Dr Bernard Auriol
(EuroPA meeting, 14th17th November 2003, PortRoyal, France)
(translated
from french by Alexia Fournier)
Summary
From
December 1993 to January 2001, we carried out 240 ESP group sessions
with majority vote (27 845 collective tries, that is 250 000 individual
tries; 418 participants, with no selection regarding prior psi capabilities;
2/3 of women, 1/3 of men). The size of the transmitter group varied
from 0 to 15 persons, the size of the receiver group from 1 to 16. We
varied a number of parameters, particularly the target’s type (pictures,
words) and the number of possible answers (2, 3 or 5).
Two
studies led by M. Campardon and F. Garcia on the variance of the results
from the vote are discordant. The variance of success in relation to time,
assessed with the method of clusters of collective tries (15, 30 or
60 consecutive tries), does not match expectation for the experiment
with 2 possible targets, and is not significant with the two other protocols.
The
variance evaluated with the method of spaces between consecutive successes
of the vote was significantly different from sheer chance for two of
the three protocols; but this result is very hard to read (the variance
is normal, significantly low, or significantly high compared to the
expected one, depending on the protocol used).

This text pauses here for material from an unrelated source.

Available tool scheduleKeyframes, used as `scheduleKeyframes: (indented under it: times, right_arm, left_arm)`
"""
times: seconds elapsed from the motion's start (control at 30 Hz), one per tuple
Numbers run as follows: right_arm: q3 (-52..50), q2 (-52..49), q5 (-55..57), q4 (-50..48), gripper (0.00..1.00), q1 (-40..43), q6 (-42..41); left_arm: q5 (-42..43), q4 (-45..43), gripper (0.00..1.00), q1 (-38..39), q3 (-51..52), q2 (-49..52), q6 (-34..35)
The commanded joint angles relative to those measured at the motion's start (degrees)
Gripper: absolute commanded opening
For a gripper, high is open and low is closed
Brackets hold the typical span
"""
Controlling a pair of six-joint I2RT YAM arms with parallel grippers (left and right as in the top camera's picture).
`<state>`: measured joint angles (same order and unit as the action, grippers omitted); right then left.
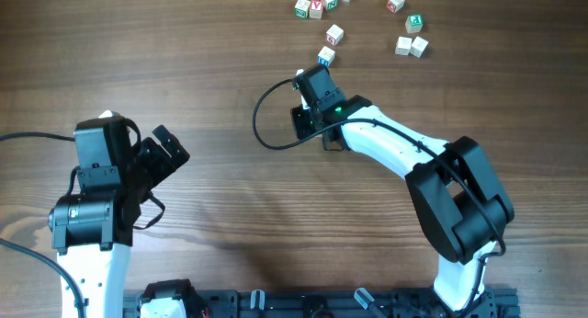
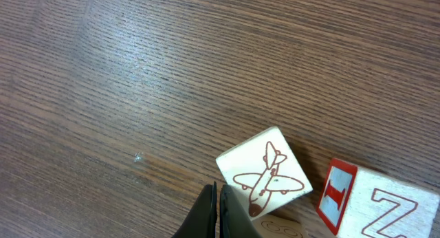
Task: Form a circle
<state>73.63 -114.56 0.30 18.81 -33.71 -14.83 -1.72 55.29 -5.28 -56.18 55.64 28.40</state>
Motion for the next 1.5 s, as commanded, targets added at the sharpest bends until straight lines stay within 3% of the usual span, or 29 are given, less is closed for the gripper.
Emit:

All this leads to a rather puzzling result since, even though the significant
tries are more often successful than not (two and a half successes for
one failure), it appears that it’s nearly the same protocol parameters
that hold the results away from chance expectation in both cases. These
parameters are, in particular: a higher number of transmitters in relation
to the number of recipients, the active involvement of the transmitters
in the transmission, and their social links (assessed with a sociometric
survey) with the receivers. But too big a number of receivers (higher
than twice the number of transmitters), or very strong social links
between them result in bringing the outcome closer to chance. A
subsequent research (SYBIL) will explore the following hypothesis: we
can hope for success with groups only if we build subgroups so that
there is more affinity between receivers and transmitters than there
is amongst the receivers.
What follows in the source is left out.